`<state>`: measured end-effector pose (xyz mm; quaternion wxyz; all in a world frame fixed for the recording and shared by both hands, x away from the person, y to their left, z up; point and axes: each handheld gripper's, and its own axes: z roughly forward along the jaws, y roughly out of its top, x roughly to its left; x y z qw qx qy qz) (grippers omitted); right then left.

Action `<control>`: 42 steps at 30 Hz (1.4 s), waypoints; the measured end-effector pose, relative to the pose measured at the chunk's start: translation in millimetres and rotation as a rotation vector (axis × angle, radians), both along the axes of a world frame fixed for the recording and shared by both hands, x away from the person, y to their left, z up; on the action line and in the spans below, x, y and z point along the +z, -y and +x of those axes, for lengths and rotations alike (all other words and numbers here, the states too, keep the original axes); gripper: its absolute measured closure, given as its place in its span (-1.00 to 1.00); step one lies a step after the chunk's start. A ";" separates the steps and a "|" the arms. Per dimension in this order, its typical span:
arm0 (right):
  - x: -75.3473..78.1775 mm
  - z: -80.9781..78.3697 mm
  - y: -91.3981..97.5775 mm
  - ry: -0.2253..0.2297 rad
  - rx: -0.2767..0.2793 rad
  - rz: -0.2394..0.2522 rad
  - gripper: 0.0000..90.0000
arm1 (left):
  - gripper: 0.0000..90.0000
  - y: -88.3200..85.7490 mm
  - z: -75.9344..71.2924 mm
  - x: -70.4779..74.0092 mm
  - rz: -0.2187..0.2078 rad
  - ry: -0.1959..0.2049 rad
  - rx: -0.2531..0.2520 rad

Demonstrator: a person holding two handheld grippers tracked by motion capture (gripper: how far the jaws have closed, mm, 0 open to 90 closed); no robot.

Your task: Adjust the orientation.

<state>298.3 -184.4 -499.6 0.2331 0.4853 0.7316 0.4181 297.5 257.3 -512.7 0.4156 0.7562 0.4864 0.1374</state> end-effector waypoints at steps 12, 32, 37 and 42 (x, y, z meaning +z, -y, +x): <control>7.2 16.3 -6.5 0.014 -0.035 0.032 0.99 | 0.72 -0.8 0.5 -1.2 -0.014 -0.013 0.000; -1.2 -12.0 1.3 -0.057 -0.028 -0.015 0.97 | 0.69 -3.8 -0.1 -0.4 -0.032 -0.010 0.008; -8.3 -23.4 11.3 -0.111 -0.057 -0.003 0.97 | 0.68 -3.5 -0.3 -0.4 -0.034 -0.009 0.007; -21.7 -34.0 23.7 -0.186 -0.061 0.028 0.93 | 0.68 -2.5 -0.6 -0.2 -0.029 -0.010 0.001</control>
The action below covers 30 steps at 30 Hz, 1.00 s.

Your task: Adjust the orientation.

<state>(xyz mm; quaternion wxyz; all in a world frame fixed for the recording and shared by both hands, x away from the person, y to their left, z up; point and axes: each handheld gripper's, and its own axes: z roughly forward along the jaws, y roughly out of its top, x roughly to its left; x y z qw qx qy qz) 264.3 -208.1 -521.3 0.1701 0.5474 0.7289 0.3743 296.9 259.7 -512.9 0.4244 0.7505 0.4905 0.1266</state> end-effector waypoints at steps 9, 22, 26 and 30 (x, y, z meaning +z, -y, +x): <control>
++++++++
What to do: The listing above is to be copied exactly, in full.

Written response:
`<state>`: measured end-effector pose (xyz mm; quaternion wxyz; all in a world frame fixed for the recording and shared by both hands, x away from the person, y to their left, z up; point and axes: each handheld gripper's, and its own axes: z roughly forward along the jaws, y roughly out of its top, x roughly to its left; x y z qw qx qy qz) (grippers omitted); right then left.

Action `<control>`: 42 steps at 30 Hz (1.4 s), waypoints; the measured end-effector pose, relative to the pose measured at the chunk's start: translation in millimetres and rotation as a rotation vector (axis × angle, radians), both along the axes of a world frame fixed for the recording and shared by both hands, x away from the person, y to their left, z up; on the action line and in the spans below, x, y and z point along the +z, -y and +x of those axes, for lengths and rotations alike (all other words and numbers here, the states too, keep the original axes); gripper: its absolute measured closure, given as its place in its span (-1.00 to 1.00); step one lies a step after the chunk's start. A ";" separates the steps and a "|" the arms. Per dimension in this order, its typical span:
arm0 (right):
  - x: -75.3473..78.1775 mm
  - z: -80.9781..78.3697 mm
  - y: -91.3981..97.5775 mm
  - ry: -0.2253..0.2297 rad
  - rx: -0.2767..0.2793 rad
  - rz: -0.2394..0.2522 rad
  - gripper: 0.0000..90.0000
arm1 (left):
  - gripper: 0.0000..90.0000
  - y: -88.3200..85.7490 mm
  - z: -75.9344..71.2924 mm
  - x: -70.4779..74.0092 mm
  - rz: -0.2187..0.2078 rad
  - ry: -0.1959..0.2049 rad
  - rx: -0.2531..0.2520 rad

Demonstrator: a person holding two handheld grippers tracked by motion capture (gripper: how far the jaws have closed, mm, 0 open to 90 closed); no robot.

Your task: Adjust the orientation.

<state>298.3 -184.4 -499.6 0.2331 0.4853 0.7316 0.4181 297.5 257.3 -512.7 0.4156 0.7562 0.4864 0.1374</state> end-effector waypoints at steps 12, 32, 37 and 42 (x, y, z meaning +z, -y, +x): <control>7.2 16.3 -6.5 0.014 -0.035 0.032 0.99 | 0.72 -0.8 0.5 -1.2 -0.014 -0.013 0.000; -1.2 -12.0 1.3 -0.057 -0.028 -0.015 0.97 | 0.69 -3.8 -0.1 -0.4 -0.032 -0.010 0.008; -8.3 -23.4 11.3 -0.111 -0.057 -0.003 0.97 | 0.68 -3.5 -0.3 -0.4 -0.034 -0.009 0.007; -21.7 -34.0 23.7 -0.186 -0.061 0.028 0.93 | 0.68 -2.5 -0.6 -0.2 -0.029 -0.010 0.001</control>
The action below covers 30 steps at 30 Hz, 1.00 s.

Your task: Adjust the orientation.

<state>(xyz mm; quaternion wxyz; all in a world frame fixed for the recording and shared by both hands, x away from the person, y to their left, z up; point and axes: each handheld gripper's, and its own axes: z roughly forward along the jaws, y roughly out of its top, x roughly to its left; x y z qw qx qy qz) 264.3 -208.1 -521.3 0.1701 0.5474 0.7289 0.3743 296.9 259.7 -512.9 0.4244 0.7505 0.4905 0.1266</state> end-effector waypoints at steps 9, 22, 26 and 30 (x, y, z meaning +z, -y, +x): <control>

Nothing else is needed for this exercise.